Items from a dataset

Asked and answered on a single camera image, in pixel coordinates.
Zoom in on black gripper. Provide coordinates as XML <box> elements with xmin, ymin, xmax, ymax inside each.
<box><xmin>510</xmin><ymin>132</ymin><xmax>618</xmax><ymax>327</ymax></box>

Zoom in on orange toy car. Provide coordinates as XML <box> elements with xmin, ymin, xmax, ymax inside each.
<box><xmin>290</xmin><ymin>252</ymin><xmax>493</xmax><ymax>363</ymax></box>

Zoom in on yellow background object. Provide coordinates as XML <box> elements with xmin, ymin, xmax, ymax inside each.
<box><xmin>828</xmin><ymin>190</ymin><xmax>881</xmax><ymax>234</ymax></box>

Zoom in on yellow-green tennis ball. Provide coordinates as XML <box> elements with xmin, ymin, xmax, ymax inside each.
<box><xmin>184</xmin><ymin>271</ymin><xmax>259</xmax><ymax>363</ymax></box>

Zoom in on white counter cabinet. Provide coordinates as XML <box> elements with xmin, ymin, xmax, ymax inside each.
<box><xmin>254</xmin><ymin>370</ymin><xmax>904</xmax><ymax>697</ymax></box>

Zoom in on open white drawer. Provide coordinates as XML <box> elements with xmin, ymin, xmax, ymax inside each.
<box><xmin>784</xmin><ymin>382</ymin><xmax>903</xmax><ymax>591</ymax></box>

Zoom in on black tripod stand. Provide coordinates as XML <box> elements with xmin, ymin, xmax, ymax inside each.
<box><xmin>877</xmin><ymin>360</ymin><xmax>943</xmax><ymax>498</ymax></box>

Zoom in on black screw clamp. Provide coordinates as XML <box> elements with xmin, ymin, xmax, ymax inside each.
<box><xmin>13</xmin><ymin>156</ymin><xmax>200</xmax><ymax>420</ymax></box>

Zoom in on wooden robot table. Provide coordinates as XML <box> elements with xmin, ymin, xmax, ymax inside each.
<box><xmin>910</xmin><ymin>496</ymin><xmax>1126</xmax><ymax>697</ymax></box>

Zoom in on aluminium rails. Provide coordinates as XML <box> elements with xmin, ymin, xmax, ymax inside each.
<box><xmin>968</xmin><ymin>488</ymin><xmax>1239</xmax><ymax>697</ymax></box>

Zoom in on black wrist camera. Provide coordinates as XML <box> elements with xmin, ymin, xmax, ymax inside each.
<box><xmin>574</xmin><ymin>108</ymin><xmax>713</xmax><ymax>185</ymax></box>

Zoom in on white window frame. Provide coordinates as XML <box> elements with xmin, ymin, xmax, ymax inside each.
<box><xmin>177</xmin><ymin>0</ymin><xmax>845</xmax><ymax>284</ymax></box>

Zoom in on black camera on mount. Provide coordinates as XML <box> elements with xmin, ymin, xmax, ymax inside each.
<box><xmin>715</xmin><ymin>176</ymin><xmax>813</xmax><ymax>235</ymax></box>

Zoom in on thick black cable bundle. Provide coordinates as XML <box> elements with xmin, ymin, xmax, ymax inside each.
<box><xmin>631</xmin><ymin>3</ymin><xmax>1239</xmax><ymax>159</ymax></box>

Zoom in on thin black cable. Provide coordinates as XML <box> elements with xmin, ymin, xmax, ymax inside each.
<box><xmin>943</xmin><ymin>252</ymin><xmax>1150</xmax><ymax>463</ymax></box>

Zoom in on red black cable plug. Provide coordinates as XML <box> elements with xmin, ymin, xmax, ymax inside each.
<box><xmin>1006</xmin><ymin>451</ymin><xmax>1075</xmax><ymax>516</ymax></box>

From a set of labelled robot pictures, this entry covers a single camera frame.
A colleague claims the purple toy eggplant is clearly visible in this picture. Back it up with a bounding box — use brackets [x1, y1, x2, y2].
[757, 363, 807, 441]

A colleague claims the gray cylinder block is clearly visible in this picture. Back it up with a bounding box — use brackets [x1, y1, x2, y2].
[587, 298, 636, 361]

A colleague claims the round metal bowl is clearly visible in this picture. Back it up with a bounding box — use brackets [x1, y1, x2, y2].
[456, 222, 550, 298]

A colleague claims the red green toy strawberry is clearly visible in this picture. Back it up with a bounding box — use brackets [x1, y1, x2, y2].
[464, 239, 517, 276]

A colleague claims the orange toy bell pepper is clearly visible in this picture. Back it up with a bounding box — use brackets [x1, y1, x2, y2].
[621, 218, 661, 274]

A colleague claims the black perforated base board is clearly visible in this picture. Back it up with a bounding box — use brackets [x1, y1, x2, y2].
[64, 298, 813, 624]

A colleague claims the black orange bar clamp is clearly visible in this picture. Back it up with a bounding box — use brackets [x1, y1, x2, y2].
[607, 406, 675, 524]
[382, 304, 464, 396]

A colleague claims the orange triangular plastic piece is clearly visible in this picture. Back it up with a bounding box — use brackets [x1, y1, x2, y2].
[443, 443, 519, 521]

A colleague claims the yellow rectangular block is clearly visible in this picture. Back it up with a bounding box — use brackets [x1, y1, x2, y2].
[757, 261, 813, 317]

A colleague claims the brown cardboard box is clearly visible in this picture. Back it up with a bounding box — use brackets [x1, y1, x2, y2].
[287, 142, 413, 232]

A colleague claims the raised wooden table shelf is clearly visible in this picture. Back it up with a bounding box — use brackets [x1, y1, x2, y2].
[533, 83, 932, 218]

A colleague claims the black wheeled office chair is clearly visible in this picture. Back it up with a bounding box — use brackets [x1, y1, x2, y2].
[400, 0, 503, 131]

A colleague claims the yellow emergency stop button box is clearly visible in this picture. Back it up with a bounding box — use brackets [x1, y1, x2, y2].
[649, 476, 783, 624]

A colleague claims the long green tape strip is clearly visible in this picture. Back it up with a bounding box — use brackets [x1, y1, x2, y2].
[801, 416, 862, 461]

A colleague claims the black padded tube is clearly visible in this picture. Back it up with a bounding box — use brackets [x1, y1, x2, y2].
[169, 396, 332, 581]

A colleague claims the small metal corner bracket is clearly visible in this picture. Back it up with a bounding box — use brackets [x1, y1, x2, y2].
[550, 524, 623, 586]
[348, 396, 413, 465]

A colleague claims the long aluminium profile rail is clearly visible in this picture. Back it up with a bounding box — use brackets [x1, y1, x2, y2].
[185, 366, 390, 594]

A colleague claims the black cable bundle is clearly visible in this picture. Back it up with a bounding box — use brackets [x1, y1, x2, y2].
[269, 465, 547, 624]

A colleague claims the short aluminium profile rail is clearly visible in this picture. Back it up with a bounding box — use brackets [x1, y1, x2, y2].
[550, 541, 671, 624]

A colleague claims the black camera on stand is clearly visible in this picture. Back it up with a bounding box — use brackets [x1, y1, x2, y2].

Work to be completed
Each line holding the word "robot" must be pulled from the records.

Solution
Zoom in on wooden robot table. Provide coordinates as XML <box> elements with xmin, ymin, xmax, ymax inside each.
From a set of labelled robot pictures, this entry covers a single camera frame.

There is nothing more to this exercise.